I’m forgetting him. I don’t remember what he sounded like without listening to a video. I have a faint memory of it, but it’s fleeting. I honestly think I’m going to forget him completely. I can’t do that. I mss him and I can’t stand the fact that I’m never going to see him again. I’ll never see that cute little crinkle in his nose or his weirdly thick eyelashes. His fucking blonde hair and his stupid fucking face. I wish I could feel something. I can’t tell if I’m mad at him or if I’m sad or if im just fuckedd up. He left me here. He promised that we would always fight the world together. I fucking hate him, but I fucking love him. I just feel so defeated. He’s dead and I’m still fucking breathing. I can’t even kill myself, I manage to fuck THAT up. Jesus christ. I just want him. I want to hug him and kiss him, and tell him how much of a little ***** he is, because hes MY little *****. I’m tired of waking up hungover and low.I wasn’t enough but I loved him. I loved him so much. I love him way more than I’d care to admit. I mean, come one, IM the one who’s tough and devoid of emotion. IM the one who doesn’t tell anyone how she feels. I was his opposite. We fit together awesomely. He was my support. I don’t have any other friends like that. I never told him how much I loved him, but everyone tells me he loved me the same way. Im not sure if thats better or worse but I can’t stop typing because I feel like I’m going to explode. I just miss him. I’m useless without him. He taught me how to play soccer with my useless ankle. He taught me how to draw a realistic eye. He showed me how to play COD. Everything. We did everything together. I’m sick, I know that. I’m not a fucking idiot. I honestly just want to die. I can’t breath and I just want to die.
15 comments
Howd he die?
He killed himself
“Love is a form of energy and it swirls all around us. Your friend’s Love for you has not left this world. It is still inside of your heart and is reborn in the form of new love.”
Don’t give up just yet. When you wake up tomorrow, don’t pour yourself a drink. Instead, make eggs and bacon and go at that fucking day headstong like the strong woman you are. Please.
He tought you how to play Call of Duty?Oh man i see why you miss him so much.Kidding ;D
Yeah it sucks waking up and being all alone again without a person to love.And yeah i’m pretty devoided of the emotions if not then some horrible poop up from time to time..i havent felt any positive emotion for years but i hope you get better…in commiting suicide ;D
No no no no no no no no no no no no no no no. This is supposed to be a place of support don’t tell people to kill themselves, here of all places.
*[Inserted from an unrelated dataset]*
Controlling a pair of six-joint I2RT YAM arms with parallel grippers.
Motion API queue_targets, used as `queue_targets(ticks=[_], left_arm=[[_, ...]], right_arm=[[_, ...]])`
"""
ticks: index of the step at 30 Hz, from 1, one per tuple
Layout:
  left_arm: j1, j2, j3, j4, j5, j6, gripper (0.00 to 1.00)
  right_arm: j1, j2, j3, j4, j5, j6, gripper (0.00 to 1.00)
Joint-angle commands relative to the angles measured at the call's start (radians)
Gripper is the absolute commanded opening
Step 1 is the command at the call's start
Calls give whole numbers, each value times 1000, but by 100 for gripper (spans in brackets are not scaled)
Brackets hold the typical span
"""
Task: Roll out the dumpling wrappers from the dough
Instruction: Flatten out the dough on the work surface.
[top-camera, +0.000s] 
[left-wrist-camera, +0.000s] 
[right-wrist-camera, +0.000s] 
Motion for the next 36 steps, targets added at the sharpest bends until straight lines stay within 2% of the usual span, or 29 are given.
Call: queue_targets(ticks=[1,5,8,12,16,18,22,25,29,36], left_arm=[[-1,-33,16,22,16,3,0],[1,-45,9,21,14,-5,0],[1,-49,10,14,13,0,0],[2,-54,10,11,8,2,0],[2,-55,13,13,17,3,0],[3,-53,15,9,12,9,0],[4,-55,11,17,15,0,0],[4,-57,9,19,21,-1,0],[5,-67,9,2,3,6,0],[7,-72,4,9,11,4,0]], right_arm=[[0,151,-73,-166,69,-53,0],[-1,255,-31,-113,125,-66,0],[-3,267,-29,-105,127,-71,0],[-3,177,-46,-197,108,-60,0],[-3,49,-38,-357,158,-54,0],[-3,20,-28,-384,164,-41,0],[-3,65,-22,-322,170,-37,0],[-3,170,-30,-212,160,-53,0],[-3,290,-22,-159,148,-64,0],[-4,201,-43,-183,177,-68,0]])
I am supporting this person.I’m supporting her wish.
I really want to call you a dick, but I’d sound pretty hypocritical.
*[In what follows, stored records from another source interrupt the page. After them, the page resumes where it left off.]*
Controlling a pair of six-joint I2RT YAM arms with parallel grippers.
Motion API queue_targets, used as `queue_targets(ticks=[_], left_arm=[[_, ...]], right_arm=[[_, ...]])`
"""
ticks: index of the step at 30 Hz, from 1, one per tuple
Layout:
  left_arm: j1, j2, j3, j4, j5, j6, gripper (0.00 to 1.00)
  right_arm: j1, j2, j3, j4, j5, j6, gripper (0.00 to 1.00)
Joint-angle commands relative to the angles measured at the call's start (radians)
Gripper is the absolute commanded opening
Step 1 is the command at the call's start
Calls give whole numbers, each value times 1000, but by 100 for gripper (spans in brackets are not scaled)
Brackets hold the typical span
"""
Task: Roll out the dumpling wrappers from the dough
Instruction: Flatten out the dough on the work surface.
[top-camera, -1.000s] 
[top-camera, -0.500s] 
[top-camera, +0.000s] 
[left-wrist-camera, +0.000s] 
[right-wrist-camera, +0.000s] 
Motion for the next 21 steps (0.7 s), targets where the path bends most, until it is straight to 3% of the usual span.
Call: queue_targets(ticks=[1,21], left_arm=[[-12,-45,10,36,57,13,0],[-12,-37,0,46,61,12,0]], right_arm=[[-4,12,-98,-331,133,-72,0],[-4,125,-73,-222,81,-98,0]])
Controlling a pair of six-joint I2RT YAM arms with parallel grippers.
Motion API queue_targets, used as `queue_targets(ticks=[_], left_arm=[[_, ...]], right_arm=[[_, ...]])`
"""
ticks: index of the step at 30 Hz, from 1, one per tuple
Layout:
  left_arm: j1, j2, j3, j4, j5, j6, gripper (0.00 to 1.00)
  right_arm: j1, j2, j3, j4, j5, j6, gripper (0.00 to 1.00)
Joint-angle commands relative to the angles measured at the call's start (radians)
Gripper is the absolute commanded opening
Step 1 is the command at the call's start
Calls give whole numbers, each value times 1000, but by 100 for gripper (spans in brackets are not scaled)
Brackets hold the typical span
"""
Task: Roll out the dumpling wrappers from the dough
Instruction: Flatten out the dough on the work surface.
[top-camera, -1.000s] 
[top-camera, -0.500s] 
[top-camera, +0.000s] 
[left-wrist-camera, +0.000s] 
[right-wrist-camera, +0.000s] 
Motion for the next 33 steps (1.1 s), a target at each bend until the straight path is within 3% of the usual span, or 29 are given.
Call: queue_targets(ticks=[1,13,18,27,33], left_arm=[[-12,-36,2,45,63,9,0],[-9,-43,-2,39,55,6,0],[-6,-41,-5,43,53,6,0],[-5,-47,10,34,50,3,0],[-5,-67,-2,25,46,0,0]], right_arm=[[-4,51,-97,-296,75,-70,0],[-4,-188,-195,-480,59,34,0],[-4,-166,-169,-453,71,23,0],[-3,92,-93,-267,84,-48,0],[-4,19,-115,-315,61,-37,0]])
Please don’t listen to this person. This person isn’t good.
Wait this is the place of support?So i’m just trying to support the wishes of this person.If you don’t like them well than that’s your problem.
And yeah stop insulting other people just because you don’t like what they said.Oh who’s a bad person now.
@raspberryblower
that is not wise to post like that
@raspberryblower
that is not wise to post like that
it is so mean
Well yeah that’s true but suicide ain’t a good thing ya know?
Well for some people in some situations it’s the best thing.
I guess you’re right
I don’t know if it’s the best thing in my situation, but it’s definitely not the WORST thing.